Evaluation of digital terrain models created in post processing software for UAS-data : Focused on point clouds created through block adjustment and dense image matching

Detta är en Kandidat-uppsats från Högskolan i Gävle/Samhällsbyggnad, GIS

Sammanfattning: Lately Unmanned Aerial Systems (UAS) are used more frequently in surveying. With broader use comes higher demands on the uncertainty in such measurements. The post processing software is an important factor that affects the uncertainty in the finished product. Therefore it is vital to evaluate how results differentiate in different software and how parameters contribute. In UAS-photogrammetry images are acquired with an overlap which makes it possible to generate point clouds in photogrammetric software. These point clouds are often used to create Digital Terrain Models (DTM).  The purpose of this study is to evaluate how the level of uncertainty differentiates when processing the same UAS-data through block adjustment and dense image matching in two different photogrammetric post processing software. The software used are UAS Master and Pix4D. The objective is also to investigate how the level of extraction in UAS Master and the setting for image scale in Pix4D affects the results when generating point clouds. Three terrain models were created in both software using the same set of data, changing only extraction level and image scale in UAS Master and Pix4D respectively.  26 control profiles were measured with network-RTK in the area of interest to calculate the root mean square (RMS) and mean deviation in order to verify and compare the uncertainty of the terrain models. The study shows that results vary when processing the same UAS-data in different software.  The study also shows that the extraction level in UAS Master and the image scale in Pix4D impacts the results differently.
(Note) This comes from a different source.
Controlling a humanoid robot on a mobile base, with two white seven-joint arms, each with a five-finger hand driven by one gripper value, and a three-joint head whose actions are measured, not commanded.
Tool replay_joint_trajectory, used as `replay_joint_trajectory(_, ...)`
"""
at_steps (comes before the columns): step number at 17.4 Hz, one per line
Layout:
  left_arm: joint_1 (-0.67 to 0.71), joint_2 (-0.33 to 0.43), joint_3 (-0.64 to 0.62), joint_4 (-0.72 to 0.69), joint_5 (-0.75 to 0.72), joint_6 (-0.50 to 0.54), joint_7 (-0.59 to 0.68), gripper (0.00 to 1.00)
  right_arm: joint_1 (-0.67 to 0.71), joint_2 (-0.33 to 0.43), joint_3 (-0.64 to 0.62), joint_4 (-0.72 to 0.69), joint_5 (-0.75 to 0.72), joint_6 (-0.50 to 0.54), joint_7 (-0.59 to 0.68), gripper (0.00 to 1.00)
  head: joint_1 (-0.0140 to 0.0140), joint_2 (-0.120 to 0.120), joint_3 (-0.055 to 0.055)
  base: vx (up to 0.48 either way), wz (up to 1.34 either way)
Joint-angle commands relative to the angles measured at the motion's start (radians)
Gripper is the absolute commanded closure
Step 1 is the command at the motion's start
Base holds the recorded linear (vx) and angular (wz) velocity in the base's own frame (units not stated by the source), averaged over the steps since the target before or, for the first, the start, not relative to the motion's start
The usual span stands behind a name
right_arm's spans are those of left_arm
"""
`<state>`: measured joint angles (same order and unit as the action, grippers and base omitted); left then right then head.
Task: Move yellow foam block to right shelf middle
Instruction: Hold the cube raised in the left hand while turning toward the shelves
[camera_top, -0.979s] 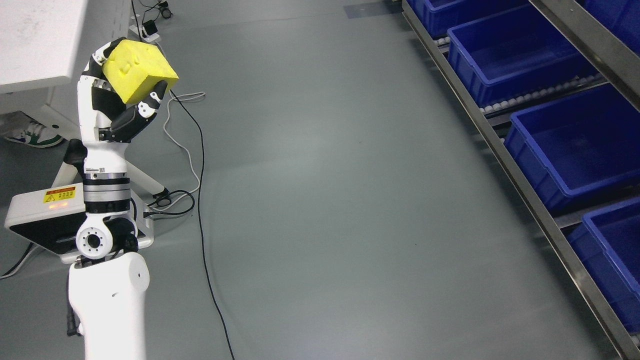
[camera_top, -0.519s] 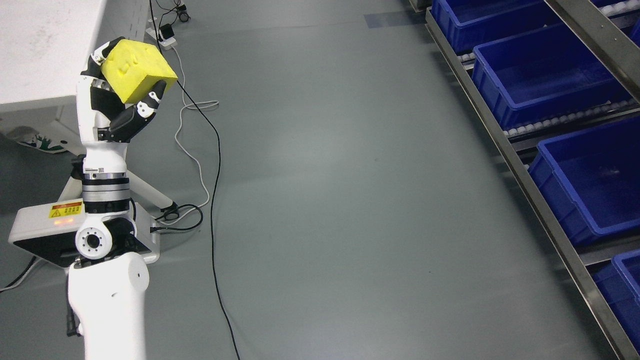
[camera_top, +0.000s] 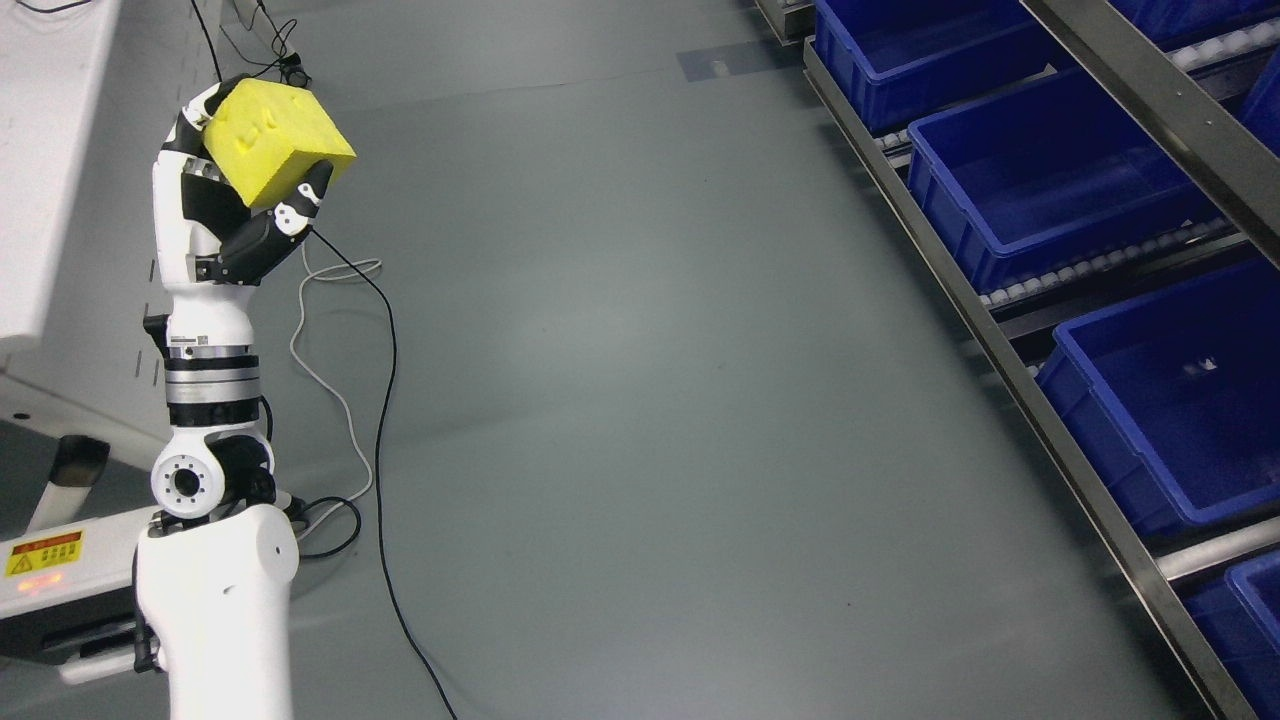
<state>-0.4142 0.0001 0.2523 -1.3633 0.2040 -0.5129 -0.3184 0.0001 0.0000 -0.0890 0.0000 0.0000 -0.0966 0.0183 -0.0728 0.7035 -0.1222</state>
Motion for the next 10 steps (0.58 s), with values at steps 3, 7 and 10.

In UAS Master the uncertainty decreases with higher extraction level when generating terrain models. A clear pattern regarding the image scale setting in Pix4D cannot be determined. Both software were able to produce elevation models with a RMS-value of around 0,03 m. The mean deviation in all models created in this study were below 0,02 m, which is the requirement for class 1 in the technical specification SIS-TS 21144:2016. However the mean deviation for the ground type gravel in the terrain model created in UAS Master at a low extraction level exceeds the demands for class 1. This indicates all but one of the created models fulfil the requirements for class 1, which is the class containing the highest requirements.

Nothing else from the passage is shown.